■ Exercise aim ■
Pull each line containing "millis" out of the listing below.

■ Data below ■
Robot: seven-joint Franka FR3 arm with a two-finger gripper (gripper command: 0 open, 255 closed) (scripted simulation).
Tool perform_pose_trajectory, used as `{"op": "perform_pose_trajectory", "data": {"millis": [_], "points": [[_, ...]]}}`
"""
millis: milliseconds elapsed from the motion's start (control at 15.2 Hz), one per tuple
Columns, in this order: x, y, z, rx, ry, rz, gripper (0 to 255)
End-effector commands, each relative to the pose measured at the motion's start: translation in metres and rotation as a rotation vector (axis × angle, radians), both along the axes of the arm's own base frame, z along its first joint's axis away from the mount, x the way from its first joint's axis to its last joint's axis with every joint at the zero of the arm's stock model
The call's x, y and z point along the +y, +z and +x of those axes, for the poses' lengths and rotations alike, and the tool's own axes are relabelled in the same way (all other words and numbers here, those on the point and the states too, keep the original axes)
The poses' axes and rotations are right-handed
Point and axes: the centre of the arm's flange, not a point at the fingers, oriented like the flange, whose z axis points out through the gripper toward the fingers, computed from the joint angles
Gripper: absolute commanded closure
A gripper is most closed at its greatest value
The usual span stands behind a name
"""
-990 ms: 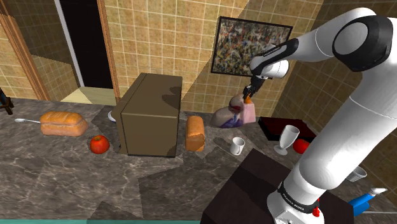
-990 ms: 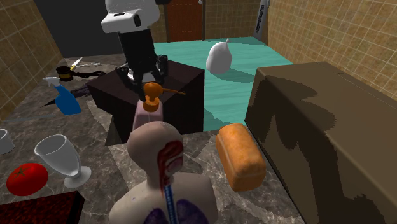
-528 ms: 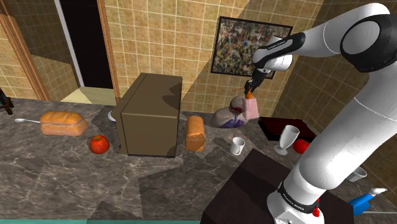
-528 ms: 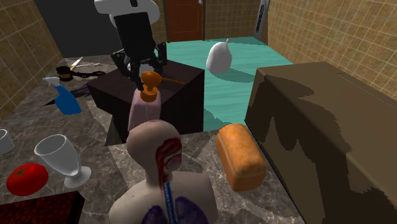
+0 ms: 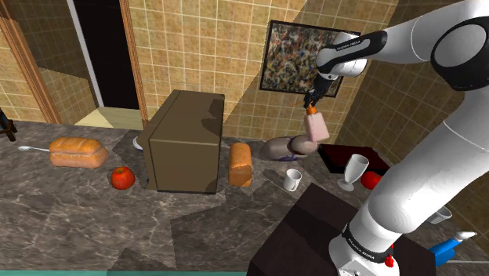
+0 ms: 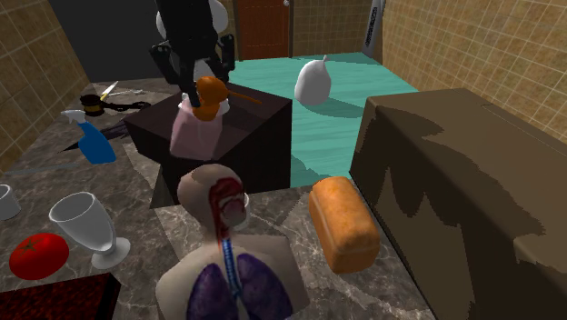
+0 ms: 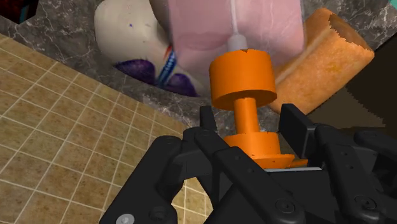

■ Task solution ■
Tool perform_pose_trajectory, used as `{"op": "perform_pose_trajectory", "data": {"millis": [_], "points": [[_, ...]]}}`
millis: milliseconds elapsed from the motion's start (control at 15.2 Hz), one per tuple

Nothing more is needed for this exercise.